Go from the first line below to the one with "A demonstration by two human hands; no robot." and print each line exactly.
[[ Collected material open ]]
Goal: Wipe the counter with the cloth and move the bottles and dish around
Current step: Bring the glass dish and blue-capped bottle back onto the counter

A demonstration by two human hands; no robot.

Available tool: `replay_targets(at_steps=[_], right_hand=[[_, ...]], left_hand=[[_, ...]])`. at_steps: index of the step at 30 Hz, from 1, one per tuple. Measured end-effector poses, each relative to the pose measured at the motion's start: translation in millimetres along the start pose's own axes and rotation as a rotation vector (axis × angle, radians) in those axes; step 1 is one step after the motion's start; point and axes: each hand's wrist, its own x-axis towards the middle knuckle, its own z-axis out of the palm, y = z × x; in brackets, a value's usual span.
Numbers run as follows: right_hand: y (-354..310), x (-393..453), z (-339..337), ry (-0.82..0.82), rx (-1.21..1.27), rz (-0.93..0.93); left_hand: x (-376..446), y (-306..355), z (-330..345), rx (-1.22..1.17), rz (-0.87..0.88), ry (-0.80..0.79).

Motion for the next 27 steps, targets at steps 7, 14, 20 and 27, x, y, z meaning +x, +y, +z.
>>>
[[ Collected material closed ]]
[Result of this exercise]:
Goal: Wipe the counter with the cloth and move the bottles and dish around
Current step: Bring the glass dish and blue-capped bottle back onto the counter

A demonstration by two human hands; no robot.

There is nothing else to this exercise.